All’attivo ha 15 vittorie e tre sconfitte, è imprevedibile. È un evento top rank, se mi batte, al match successivo guadagna il triplo. Ma non mi batte.
 

Ha tatuaggi ovunque, fa paura.
Io non ho tatuaggi, ma sul ring faccio paura anch’io.
 

Possiamo confidarlo che mangi 300 grammi di pasta?
Solo a pranzo. Poi ci sono i 300 grammi a cena. E il resto. Ma con gli allenamenti intensi che faccio rischio di perdere peso.
 

Il tuo idolo chi è?
Floyd Mayweather, che guadagnava 150 milioni di dollari a match. Lui però non è un peso massimo.
 

Il peso massimo che stimi?
L’attuale campione del mondo Tyson Fury, grande sportivo e grande uomo.
 

Dimmi una cosa da cattivo.
Mi piacerebbe combattere con Volodymyr Klycko, ex pugile ucraino, campione del mondo per dieci anni. Ora è impegnato in guerra col fratello Vitaly, sindaco di Kiev. Vivono in mimetica, al fronte. Sono milionari che potevano scappare.
 

Ancora una cosa da buono. Riproviamo. Perché "King Toretto” ha perso quella sera a Milano?
Ho conosciuto Scardina in nazionale quando eravamo piccoli, lui poi è andato a vivere a Miami, è diventato amico dei rapper, si è fidanzato con Diletta Leotta, fa molte cose.

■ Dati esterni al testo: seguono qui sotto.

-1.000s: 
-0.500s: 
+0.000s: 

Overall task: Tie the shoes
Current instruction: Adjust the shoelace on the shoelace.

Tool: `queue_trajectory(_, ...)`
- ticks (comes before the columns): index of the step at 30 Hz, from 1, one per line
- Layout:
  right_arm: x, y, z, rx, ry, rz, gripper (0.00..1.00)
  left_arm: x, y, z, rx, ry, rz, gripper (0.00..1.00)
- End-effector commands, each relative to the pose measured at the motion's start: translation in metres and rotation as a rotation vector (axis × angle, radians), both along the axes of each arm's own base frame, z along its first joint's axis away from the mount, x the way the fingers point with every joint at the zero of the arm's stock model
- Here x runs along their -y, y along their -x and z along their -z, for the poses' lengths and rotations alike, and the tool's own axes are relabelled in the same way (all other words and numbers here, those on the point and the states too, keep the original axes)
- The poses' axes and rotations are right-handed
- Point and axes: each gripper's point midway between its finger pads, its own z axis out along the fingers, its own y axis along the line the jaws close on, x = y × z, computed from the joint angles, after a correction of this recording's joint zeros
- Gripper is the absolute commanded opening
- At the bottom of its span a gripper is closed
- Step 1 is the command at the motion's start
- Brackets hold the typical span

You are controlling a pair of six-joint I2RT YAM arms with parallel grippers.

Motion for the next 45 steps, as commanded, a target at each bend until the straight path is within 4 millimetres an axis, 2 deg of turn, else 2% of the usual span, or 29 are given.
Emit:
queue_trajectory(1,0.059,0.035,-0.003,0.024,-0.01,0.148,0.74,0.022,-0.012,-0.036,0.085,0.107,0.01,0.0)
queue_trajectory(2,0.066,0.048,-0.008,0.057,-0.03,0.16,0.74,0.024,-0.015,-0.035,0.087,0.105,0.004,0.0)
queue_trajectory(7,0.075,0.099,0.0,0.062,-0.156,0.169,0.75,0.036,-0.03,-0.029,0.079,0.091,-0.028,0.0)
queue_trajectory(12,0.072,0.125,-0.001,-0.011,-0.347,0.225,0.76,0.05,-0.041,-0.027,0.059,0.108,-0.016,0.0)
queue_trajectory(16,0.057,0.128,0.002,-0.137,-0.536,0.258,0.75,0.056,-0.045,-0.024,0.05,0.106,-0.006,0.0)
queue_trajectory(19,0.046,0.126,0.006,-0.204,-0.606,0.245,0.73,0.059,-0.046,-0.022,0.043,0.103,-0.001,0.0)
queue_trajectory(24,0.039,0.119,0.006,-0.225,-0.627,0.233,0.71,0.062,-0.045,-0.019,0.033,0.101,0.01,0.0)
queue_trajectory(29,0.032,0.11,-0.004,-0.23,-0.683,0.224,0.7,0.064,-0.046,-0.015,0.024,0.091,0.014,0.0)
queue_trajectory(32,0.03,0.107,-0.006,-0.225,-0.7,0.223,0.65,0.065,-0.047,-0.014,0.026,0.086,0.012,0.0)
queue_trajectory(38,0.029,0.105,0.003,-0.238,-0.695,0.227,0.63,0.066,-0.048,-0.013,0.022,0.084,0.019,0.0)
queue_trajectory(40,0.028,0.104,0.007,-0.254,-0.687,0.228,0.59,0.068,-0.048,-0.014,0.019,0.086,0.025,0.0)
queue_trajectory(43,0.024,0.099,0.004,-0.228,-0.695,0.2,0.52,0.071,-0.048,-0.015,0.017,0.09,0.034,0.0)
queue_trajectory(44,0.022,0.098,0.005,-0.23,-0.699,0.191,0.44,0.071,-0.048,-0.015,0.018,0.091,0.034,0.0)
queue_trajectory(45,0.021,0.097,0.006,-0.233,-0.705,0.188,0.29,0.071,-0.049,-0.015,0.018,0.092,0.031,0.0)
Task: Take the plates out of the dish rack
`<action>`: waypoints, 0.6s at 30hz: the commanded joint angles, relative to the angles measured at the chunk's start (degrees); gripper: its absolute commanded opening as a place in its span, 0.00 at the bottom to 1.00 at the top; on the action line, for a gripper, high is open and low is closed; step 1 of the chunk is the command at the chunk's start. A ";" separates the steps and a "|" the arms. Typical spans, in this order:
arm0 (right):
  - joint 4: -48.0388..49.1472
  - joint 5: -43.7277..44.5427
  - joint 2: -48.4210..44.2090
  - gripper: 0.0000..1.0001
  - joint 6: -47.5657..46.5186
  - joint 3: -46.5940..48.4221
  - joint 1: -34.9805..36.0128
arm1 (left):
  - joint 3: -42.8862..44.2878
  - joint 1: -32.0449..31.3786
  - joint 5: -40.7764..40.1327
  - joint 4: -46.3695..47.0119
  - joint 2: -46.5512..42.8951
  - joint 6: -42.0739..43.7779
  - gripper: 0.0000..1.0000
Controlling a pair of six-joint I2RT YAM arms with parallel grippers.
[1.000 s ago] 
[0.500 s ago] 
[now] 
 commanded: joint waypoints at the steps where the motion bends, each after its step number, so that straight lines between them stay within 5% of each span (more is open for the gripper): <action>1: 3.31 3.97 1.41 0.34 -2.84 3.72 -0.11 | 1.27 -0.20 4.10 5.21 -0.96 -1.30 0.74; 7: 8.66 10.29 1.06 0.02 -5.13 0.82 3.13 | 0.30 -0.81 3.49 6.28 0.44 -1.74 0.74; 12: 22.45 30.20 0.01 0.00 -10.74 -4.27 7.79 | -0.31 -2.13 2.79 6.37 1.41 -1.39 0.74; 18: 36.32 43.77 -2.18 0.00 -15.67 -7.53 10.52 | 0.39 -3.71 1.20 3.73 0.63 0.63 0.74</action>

Lo stimo da sempre ma la bella vita e il pugilato non possono convivere. La sera di quel match, nello spogliatoio di Daniele c’era troppa gente, troppe distrazioni. Ora è a Londra a ritrovare la concentrazione.
 

Sei sempre troppo gentile.
La cattiveria la porto solo sul ring, vieni a vedermi lì.